Re: [RFCv2 1/3] iomap: Move creation of iomap_page early in __iomap_write_begin

Matthew Wilcox <willy@xxxxxxxxxxxxx> · Tue, 31 Jan 2023 18:48:38 +0000

On Wed, Feb 01, 2023 at 12:07:25AM +0530, Ritesh Harjani (IBM) wrote:
> On 23/01/30 09:00PM, Matthew Wilcox wrote:
> > On Tue, Jan 31, 2023 at 01:51:50AM +0530, Ritesh Harjani (IBM) wrote:
> > > > > Thus the iop structure will only gets allocated at the time of writeback
> > > > > in iomap_writepage_map(). This I think, was a not problem till now since
> > > > > we anyway only track uptodate status in iop (no support of tracking
> > > > > dirty bitmap status which later patches will add), and we also end up
> > > > > setting all the bits in iomap_page_create(), if the page is uptodate.
> > > >
> > > > delayed iop allocation is a feature and not a bug.  We might have to
> > > > refine the criteria for sub-page dirty tracking, but in general having
> > > > the iop allocates is a memory and performance overhead and should be
> > > > avoided as much as possible.  In fact I still have some unfinished
> > > > work to allocate it even more lazily.
> > >
> > > So, what I meant here was that the commit[1] chaged the behavior/functionality
> > > without indenting to. I agree it's not a bug.
> >
> > It didn't change the behaviour or functionality.  It broke your patches,
> > but it certainly doesn't deserve its own commit reverting it -- because
> > it's not wrong.
> >
> > > But when I added dirty bitmap tracking support, I couldn't understand for
> > > sometime on why were we allocating iop only at the time of writeback.
> > > And it was due to a small line change which somehow slipped into this commit [1].
> > > Hence I made this as a seperate patch so that it doesn't slip through again w/o
> > > getting noticed/review.
> >
> > It didn't "slip through".  It was intended.
> >
> > > Thanks for the info on the lazy allocation work. Yes, though it is not a bug, but
> > > with subpage dirty tracking in iop->state[], if we end up allocating iop only
> > > at the time of writeback, than that might cause some performance degradation
> > > compared to, if we allocat iop at ->write_begin() and mark the required dirty
> > > bit ranges in ->write_end(). Like how we do in this patch series.
> > > (Ofcourse it is true only for bs < ps use case).
> > >
> > > [1]: https://lore.kernel.org/all/20220623175157.1715274-5-shr@xxxxxx/
> >
> > You absolutely can allocate it in iomap_write_begin, but you can avoid
> > allocating it until writeback time if (pos, len) entirely overlap the
> > folio.  ie:
> >
> > 	if (pos > folio_pos(folio) ||
> > 	    pos + len < folio_pos(folio) + folio_size(folio))
> > 		iop = iomap_page_create(iter->inode, folio, iter->flags, false);
> 
> Thanks for the suggestion. However do you think it will be better if this is
> introduced along with lazy allocation changes which Christoph was mentioning
> about?
> Why I am thinking that is because, with above approach we delay the allocation
> of iop until writeback, for entire folio overlap case. But then later
> in __iomap_write_begin(), we require iop if folio is not uptodate.
> Hence we again will have to do some checks to see if the iop is not allocated
> then allocate it (which is for entire folio overlap case).
> That somehow looked like an overkill for a very little gain in the context of
> this patch series. Kindly let me know your thoughts on this.

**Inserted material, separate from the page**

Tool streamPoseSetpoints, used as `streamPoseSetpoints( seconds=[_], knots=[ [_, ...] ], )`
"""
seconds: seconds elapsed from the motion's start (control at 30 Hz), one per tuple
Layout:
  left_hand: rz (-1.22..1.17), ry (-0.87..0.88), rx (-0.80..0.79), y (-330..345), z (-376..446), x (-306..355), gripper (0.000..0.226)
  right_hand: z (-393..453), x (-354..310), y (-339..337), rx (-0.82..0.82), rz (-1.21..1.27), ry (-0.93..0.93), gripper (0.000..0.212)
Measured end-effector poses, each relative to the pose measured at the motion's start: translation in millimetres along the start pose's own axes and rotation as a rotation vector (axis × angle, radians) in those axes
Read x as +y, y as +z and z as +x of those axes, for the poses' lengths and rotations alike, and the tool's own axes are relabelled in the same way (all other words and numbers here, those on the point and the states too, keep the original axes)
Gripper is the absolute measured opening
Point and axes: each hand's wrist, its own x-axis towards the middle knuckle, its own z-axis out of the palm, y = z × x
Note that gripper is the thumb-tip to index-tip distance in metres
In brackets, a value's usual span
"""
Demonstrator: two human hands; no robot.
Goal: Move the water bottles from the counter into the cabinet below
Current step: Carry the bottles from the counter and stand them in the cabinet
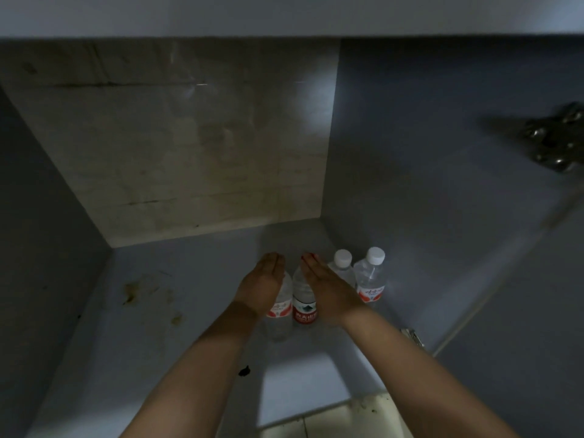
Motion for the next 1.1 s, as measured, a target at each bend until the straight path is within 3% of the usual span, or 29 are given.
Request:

Look at *why* __iomap_write_begin() allocates an iop.  It's to read in the
blocks which are going to be partially-overwritten by the write.  If the
write overlaps the entire folio, there are no parts which need to be read
in, and we can simply return.  Maybe we should make that more obvious:

	if (folio_test_uptodate(folio))
		return 0;
	if (pos <= folio_pos(folio) &&
	    pos + len >= folio_pos(folio) + folio_size(folio))
		return 0;
	folio_clear_error(folio);

(I think pos must always be >= folio_pos(), so that <= could be ==, but
it doesn't hurt anything to use <=)